An elite force of prehistoric
warriors – carved from solid rock in the western Mediterranean 2700 years ago –
is rising from oblivion.
Archaeologists and conservation experts on the Italian island of Sardinia have succeeded in re-assembling literally thousands of fragments of smashed sculpture to recreate a small yet unique army of life-size stone warriors which were originally destroyed by enemy action in the middle of the first millennium BC.
It’s the only group of sculpted life-sized warriors ever found in Europe. Though consisting of a much smaller number of figures than China’s famous Terracotta Army, the Sardinia example is 500 years older and is made of stone rather than pottery.
After an eight year conservation and reconstruction program, 25 of the original 33 sculpted stone warriors – archers, shield-holding ‘boxers’ and probable swordsmen – have now been substantially re-assembled.
The warriors were originally sculpted and placed on guard over the graves of elite Iron Age Sardinians, buried in the 8 century BC. The stone guardians are thought to have represented the dead individuals or to have acted as their eternal body-guards and retainers.
However, within a few centuries, the Carthaginians (from what is now Tunisia) invaded Sardinia – and archaeologists suspect that it was they who smashed the stone warriors (and stone models of native fortress shrines) into five thousand fragments. It’s likely that the small sculpted army - and the graves they were guarding - were seen by the invaders as important symbols of indigenous power and status.
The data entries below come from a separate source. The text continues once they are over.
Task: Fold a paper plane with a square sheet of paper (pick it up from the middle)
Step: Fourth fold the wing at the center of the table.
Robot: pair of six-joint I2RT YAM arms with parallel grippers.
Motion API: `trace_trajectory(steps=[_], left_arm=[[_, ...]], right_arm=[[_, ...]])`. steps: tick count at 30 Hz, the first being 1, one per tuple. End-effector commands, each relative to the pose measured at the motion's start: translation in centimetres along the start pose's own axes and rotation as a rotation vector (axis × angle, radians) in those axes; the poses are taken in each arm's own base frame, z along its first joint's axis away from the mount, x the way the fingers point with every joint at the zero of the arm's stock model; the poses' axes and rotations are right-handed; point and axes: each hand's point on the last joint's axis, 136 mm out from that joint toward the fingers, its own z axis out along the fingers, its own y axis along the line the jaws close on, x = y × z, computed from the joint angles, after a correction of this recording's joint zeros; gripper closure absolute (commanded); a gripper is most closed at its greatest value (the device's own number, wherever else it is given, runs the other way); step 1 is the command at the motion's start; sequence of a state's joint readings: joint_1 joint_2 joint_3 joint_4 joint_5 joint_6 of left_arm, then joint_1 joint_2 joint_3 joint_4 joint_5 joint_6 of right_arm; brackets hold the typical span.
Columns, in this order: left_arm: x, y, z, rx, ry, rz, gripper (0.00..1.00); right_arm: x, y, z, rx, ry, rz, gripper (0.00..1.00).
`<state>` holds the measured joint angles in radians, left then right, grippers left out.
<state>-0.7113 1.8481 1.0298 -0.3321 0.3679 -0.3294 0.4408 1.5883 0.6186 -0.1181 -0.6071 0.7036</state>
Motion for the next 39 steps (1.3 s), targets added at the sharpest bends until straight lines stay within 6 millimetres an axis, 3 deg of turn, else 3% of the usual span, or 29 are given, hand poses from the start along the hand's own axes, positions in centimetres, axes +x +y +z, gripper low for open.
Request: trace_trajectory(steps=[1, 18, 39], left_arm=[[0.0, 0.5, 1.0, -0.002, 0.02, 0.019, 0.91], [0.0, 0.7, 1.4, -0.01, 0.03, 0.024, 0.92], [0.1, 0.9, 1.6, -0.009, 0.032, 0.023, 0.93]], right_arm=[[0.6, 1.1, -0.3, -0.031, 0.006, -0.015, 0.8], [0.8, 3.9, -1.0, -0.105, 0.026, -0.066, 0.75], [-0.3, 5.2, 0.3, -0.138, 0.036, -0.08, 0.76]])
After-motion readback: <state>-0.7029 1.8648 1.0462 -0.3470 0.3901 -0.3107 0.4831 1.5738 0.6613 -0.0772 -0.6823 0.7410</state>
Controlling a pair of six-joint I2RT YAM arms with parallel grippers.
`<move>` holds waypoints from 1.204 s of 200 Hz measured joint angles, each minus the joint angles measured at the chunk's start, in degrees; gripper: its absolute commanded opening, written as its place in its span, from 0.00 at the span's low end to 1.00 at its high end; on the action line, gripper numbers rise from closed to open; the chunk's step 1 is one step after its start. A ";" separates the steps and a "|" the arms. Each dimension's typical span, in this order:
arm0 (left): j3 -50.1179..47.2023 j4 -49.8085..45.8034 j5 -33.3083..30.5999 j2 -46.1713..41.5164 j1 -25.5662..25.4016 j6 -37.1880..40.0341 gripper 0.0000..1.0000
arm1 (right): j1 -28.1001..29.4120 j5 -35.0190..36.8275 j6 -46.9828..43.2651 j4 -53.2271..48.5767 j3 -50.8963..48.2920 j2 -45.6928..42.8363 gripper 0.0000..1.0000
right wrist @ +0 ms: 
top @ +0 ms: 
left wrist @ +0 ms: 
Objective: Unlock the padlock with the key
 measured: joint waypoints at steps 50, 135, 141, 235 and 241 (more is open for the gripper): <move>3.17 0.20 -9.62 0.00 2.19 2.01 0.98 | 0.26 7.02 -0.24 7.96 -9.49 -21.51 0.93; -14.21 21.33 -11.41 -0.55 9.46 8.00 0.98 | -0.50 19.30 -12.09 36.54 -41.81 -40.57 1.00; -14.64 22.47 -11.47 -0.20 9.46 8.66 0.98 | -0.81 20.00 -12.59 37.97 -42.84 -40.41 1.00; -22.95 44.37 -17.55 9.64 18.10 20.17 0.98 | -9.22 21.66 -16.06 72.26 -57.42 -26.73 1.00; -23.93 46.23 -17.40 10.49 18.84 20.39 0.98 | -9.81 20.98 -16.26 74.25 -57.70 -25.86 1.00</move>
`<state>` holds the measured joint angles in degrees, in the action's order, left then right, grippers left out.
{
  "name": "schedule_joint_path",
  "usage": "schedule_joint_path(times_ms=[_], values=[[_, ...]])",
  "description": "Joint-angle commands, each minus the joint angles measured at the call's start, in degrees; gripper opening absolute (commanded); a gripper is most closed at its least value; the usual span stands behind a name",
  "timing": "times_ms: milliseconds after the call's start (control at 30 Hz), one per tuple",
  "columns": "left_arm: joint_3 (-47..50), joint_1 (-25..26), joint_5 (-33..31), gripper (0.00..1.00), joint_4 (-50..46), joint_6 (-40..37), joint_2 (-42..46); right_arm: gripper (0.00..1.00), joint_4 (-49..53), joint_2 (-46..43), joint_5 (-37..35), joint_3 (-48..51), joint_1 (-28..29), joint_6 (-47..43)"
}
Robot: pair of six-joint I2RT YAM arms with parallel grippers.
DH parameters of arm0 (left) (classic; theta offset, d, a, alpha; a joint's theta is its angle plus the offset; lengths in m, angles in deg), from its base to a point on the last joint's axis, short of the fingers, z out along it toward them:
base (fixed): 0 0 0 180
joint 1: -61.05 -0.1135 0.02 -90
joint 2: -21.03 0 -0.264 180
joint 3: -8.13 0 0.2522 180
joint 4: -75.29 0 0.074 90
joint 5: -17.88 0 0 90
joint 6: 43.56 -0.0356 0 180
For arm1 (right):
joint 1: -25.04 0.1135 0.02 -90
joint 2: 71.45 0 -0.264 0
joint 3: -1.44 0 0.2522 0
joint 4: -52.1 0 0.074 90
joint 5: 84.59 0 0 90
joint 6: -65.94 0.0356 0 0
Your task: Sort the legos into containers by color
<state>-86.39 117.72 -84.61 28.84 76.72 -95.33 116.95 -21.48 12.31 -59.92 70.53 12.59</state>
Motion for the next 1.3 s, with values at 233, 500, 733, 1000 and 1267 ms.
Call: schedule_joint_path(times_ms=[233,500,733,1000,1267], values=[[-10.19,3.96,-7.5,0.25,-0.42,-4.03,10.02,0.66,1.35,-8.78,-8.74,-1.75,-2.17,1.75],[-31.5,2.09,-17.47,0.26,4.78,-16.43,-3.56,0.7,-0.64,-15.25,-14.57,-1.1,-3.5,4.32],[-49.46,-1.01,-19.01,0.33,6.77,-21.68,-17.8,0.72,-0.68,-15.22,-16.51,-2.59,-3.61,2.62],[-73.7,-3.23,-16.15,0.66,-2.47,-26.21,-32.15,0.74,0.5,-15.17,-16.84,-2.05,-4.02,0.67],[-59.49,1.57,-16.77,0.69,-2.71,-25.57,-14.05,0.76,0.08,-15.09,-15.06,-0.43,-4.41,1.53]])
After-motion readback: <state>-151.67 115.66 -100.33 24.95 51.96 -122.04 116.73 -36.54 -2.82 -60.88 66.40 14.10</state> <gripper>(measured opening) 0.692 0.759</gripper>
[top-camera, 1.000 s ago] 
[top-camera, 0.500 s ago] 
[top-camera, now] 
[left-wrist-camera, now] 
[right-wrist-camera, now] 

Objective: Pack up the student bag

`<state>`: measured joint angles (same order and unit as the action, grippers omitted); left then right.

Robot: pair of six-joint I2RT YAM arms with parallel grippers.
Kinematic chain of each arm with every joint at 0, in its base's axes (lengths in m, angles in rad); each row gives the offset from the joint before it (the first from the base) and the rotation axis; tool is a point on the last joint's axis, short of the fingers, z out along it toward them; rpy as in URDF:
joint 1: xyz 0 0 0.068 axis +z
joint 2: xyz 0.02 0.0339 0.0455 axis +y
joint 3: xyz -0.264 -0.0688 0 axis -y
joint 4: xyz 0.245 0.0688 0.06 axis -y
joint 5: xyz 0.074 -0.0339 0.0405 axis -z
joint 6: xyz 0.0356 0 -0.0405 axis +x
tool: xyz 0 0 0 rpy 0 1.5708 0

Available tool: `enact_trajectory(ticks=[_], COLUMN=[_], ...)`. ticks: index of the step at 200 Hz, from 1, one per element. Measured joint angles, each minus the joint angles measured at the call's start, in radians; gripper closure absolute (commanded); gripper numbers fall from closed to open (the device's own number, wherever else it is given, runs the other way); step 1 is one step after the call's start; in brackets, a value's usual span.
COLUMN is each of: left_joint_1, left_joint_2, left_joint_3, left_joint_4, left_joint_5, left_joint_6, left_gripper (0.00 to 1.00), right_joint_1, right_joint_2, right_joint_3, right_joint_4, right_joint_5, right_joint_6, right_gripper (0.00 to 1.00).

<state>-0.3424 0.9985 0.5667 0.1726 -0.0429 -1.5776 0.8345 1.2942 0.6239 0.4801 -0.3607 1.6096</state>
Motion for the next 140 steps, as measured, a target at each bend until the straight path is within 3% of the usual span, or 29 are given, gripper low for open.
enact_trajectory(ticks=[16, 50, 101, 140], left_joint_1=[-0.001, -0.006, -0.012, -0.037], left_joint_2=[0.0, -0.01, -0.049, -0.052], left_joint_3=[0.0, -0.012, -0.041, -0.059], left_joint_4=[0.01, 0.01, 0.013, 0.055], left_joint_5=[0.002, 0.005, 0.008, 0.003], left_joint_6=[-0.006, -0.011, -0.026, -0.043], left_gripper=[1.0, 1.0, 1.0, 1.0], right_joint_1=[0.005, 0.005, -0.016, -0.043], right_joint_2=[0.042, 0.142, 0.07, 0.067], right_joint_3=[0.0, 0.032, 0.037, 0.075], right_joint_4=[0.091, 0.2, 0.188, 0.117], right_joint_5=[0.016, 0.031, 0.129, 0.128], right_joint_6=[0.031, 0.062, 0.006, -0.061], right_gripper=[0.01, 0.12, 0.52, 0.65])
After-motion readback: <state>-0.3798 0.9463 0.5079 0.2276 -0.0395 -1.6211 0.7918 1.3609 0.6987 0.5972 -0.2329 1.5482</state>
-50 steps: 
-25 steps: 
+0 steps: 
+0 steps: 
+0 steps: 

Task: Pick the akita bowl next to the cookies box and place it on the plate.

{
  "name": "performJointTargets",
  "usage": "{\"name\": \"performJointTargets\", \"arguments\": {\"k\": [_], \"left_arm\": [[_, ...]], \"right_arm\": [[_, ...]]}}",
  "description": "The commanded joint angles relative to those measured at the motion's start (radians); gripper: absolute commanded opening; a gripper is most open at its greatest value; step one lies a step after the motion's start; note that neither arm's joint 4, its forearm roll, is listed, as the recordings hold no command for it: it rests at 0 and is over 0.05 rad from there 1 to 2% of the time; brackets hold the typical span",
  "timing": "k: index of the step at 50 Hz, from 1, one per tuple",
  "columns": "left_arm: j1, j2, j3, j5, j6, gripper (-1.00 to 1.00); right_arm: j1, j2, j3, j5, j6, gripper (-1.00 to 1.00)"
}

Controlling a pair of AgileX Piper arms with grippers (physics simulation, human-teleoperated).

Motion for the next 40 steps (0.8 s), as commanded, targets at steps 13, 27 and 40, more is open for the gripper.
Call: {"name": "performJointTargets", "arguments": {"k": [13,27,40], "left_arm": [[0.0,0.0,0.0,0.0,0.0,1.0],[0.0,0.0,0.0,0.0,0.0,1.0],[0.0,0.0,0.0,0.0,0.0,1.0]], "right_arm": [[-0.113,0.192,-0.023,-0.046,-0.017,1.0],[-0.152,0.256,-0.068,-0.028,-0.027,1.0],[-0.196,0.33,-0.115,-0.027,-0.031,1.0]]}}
The site was abandoned and forgotten. Carthaginian control of Sardinia gave way to Roman, then Vandal, then Byzantine, Pisan, Aragonese, Spanish, Austrian, Savoyard and finally Italian rule.
The thousands of fragments were rediscovered only in the 1970s – and were excavated in the early 1980s by Italian archaeologist Carlo Troncheti. Two of the statues were then re-assembled – but the vast majority of the material was put into a local museum store where it stayed until 2004 when re-assembly work on the fragments was re-started by conservators in Sassari, northern Sardinia.
Sardinia’s newly recreated ‘stone army’ is set to focus attention on one of the world’s least known yet most impressive ancient civilizations – the so-called Nuragic culture which dominated the island from the 16 century BC to the late 6 century BC. Its Bronze Age heyday was in the mid second millennium BC - roughly from the 16 to the 13 century BC, when it constructed some of the most impressive architectural monuments ever produced in prehistory.
Even today, the remains of 7000 Nuragic fortresses (the oldest castles in Europe) still dominate the landscape of Sardinia. Several dozen have stood the test of time exceptionally well – and give an extraordinary impression of what Sardinian Bronze Age military architecture looked like.
The re-assembled stone army is expected to go on display from this summer at southern Sardinia’s Cagliari Museum, 70 miles south-east of the find site, Monte Prama in central Sardinia.
Many of the stone warriors are armed with bows or protected by shields – and wear protective carved stone armour over their chests and horned stone helmet over their heads. Some of the fighters – those believed to portray boxers – carry shields in their left hands, held aloft over their heads. These ‘boxers’ may well have represented or embodied shield-bearers serving the high-ranking members of the Sardinian Iron Age interred in the adjacent graves.
There were also a series of at least ten model Nuragic castles of different designs – some single-towered and others sporting more elaborate ‘multi-tower’ fortifications.
It’s likely that the models represent the actual monumental buildings (Bronze Age fortresses transformed into Iron Age ‘ancestral’ shrines) associated with each buried individual’s immediate family.
The ruling elite of this part of Sardinia may well have been a relatively tightly knit group of closely related individuals. For scientific work carried out on the skeletal material at a laboratory in Florence, suggests that most of the dead individuals were from just two generations of a single extended family.